Write out again, exactly, the lines below starting at the one with "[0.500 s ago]" and ending at the one with "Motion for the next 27".
◆ ◆ ◆ ◆ ◆
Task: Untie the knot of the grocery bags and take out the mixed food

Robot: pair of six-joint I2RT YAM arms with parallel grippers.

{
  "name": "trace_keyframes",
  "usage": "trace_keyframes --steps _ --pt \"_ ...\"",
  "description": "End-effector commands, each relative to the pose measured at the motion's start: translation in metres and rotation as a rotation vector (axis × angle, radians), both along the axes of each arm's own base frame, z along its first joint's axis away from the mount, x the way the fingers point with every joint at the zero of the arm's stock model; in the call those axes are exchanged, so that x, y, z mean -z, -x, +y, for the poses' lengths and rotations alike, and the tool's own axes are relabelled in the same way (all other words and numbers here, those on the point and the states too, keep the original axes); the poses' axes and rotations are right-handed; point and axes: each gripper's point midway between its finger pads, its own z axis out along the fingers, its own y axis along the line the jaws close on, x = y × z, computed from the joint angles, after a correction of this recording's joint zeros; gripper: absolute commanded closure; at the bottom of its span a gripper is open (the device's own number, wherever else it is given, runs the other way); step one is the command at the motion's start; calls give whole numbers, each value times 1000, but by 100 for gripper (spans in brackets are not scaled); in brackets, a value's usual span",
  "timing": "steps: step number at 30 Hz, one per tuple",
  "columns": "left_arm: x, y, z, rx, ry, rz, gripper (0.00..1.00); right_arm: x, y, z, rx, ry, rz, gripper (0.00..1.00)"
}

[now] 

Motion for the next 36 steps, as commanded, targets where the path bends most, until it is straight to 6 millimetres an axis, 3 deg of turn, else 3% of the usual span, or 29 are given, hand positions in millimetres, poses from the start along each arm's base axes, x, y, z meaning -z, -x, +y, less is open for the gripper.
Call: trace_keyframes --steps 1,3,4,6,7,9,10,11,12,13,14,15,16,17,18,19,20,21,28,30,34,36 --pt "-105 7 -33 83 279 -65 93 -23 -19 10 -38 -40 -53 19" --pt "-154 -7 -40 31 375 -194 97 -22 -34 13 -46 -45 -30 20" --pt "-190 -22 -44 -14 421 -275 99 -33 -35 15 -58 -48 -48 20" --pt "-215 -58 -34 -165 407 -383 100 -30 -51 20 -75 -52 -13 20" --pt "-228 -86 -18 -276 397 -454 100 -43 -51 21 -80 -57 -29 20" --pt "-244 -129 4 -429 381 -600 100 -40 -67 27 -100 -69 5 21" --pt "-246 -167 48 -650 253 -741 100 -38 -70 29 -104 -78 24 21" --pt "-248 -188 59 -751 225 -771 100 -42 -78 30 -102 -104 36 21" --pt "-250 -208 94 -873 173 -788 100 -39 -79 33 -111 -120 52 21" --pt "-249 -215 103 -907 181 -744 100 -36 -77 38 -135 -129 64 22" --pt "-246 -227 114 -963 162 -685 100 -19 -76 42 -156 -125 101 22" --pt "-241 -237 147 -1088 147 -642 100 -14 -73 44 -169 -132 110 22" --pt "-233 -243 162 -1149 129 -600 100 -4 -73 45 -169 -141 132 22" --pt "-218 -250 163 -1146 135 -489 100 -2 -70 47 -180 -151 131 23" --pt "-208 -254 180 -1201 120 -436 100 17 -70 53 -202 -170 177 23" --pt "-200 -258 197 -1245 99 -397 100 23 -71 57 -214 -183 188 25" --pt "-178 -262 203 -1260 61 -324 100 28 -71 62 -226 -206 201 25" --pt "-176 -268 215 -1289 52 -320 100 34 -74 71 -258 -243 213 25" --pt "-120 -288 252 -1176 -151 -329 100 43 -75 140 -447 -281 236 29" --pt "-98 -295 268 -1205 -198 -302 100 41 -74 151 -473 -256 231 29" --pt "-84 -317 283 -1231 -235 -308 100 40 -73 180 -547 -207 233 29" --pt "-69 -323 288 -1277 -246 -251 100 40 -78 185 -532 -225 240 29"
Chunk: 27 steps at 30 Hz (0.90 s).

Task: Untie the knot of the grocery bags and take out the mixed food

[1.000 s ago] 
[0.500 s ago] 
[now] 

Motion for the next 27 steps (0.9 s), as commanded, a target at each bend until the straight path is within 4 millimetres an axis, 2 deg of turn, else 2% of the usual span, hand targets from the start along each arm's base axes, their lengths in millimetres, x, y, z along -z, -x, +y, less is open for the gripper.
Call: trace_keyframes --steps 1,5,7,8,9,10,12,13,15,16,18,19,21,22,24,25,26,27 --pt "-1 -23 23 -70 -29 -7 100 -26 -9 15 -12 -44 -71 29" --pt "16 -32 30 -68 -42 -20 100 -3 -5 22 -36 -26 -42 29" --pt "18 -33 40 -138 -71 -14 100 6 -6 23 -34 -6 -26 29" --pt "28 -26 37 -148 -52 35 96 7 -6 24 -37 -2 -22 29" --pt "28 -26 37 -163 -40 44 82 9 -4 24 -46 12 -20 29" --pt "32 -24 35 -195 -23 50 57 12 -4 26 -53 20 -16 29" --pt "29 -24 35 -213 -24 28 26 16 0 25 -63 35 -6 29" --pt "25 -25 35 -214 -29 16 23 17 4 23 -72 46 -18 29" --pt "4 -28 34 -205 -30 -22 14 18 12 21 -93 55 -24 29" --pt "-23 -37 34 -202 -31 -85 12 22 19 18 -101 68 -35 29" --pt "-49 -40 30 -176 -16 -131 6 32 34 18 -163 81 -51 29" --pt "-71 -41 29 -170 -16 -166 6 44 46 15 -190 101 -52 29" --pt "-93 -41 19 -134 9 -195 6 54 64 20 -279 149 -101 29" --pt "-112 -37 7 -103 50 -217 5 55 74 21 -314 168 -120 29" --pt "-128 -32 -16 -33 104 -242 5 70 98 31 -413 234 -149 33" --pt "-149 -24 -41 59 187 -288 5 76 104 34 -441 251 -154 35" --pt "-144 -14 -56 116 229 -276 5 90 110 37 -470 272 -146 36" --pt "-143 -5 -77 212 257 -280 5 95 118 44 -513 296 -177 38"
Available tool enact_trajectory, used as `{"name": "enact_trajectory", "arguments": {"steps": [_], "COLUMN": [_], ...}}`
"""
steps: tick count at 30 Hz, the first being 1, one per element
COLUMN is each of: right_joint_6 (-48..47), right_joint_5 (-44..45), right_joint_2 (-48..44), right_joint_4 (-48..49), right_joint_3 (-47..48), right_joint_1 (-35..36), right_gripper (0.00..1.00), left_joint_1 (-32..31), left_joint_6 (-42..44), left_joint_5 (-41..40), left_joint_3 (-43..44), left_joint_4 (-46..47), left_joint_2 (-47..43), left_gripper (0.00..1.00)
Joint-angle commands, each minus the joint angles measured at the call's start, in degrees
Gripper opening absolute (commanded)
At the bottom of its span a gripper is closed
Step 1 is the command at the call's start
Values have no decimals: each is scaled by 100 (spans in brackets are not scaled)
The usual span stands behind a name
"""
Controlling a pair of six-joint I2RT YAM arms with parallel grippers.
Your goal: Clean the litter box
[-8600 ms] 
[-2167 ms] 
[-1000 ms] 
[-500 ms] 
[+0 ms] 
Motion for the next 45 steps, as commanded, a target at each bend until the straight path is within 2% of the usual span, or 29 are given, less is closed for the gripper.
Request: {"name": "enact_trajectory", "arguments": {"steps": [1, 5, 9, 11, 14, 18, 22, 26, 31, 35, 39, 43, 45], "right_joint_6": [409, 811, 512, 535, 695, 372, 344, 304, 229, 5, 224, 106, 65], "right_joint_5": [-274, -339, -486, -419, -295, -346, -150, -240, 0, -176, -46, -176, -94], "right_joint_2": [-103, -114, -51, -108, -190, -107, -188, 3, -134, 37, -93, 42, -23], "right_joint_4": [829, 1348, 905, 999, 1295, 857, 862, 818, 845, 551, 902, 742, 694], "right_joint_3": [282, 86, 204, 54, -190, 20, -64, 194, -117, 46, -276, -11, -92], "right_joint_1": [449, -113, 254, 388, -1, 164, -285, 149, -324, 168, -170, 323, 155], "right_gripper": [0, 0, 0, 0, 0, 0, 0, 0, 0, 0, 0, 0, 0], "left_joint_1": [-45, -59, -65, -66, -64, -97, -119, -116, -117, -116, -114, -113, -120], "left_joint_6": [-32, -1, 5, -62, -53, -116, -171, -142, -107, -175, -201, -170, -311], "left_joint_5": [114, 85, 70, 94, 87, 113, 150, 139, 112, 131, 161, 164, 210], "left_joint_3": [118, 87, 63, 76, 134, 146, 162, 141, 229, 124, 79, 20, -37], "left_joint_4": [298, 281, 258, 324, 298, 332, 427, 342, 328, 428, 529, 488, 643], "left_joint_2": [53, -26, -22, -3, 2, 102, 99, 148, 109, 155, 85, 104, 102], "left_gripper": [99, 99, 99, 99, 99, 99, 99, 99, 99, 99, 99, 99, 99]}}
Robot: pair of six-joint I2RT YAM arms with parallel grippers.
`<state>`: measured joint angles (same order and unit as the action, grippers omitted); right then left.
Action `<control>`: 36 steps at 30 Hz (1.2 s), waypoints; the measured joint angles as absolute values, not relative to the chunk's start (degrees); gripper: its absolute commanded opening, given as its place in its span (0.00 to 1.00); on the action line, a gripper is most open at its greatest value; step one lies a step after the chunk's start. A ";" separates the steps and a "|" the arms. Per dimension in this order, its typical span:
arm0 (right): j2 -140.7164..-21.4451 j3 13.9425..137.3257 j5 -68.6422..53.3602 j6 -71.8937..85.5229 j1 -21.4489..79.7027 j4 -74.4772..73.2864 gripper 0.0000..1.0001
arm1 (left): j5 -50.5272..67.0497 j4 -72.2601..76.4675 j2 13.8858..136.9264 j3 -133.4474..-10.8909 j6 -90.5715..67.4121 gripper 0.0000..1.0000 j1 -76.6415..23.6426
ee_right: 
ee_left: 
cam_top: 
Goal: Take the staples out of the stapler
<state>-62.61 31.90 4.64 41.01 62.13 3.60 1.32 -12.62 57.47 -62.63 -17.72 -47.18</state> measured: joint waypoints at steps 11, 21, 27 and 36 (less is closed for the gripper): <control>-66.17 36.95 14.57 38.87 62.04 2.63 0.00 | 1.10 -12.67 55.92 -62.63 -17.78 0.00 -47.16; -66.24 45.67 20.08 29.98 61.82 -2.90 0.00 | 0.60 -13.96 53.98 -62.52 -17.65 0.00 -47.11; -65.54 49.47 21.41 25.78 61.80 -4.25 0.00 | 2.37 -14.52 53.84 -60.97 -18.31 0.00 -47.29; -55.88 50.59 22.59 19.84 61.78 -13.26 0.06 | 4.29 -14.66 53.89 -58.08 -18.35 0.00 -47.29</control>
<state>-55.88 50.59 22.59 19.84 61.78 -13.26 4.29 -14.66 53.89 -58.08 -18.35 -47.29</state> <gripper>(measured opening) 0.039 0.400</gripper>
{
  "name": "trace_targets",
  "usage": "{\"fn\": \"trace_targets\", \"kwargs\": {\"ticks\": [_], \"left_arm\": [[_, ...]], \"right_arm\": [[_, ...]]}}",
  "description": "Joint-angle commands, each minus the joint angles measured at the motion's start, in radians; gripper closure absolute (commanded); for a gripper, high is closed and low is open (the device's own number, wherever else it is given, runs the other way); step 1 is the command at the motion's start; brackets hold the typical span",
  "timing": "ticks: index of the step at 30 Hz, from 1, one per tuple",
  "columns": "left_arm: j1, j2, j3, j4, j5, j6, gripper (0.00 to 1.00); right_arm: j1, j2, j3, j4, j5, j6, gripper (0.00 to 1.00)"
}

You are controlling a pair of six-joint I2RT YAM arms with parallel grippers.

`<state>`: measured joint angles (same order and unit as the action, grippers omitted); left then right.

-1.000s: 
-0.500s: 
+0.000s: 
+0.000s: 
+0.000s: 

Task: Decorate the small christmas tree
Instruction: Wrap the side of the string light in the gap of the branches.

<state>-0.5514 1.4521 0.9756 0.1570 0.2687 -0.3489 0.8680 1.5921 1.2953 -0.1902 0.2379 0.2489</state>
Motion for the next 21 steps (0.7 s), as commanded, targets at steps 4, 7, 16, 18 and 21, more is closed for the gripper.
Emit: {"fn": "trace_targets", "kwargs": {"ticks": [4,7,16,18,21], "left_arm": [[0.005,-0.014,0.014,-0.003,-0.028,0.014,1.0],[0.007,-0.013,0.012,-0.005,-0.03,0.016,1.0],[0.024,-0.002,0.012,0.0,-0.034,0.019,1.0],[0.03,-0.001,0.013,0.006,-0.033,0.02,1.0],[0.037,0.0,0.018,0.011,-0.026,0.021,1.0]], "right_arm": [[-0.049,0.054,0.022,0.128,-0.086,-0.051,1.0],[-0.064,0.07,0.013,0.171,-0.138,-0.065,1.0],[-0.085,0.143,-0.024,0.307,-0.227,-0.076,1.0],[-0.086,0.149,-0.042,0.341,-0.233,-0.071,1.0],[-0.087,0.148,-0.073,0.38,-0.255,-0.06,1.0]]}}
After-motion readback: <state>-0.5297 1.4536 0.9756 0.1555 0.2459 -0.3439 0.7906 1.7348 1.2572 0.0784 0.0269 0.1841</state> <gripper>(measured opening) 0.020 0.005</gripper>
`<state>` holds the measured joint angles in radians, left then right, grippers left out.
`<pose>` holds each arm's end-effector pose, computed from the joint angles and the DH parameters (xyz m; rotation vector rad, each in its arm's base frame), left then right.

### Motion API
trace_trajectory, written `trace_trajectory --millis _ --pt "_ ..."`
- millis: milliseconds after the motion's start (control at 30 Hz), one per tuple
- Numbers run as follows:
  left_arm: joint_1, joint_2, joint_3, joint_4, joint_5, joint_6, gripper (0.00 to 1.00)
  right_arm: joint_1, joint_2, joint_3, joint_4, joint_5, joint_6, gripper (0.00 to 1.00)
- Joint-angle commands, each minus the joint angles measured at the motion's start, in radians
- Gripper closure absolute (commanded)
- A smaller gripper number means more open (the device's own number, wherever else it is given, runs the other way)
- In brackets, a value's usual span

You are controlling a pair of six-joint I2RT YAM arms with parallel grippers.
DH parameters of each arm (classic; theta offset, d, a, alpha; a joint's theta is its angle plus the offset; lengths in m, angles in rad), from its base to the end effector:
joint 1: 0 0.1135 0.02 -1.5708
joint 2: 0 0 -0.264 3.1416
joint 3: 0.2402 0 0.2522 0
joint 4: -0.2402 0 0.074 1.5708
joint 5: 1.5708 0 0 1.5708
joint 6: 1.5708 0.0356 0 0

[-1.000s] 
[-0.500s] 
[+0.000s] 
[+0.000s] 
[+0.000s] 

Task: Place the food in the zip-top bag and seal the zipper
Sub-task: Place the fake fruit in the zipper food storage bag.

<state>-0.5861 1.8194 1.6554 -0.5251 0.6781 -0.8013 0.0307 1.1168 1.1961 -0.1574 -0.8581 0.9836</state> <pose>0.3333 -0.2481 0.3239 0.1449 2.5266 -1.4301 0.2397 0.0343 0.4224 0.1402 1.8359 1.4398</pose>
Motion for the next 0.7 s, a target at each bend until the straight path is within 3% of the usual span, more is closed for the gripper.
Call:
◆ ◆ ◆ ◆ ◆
Output of the exercise:
[0.500 s ago] 
[now] 

Motion for the next 27 steps (0.9 s), as commanded, a target at each bend until the straight path is within 4 millimetres an axis, 2 deg of turn, else 2% of the usual span, hand targets from the start along each arm's base axes, their lengths in millimetres, x, y, z along -z, -x, +y, less is open for the gripper.

That completes the answer to the exercise.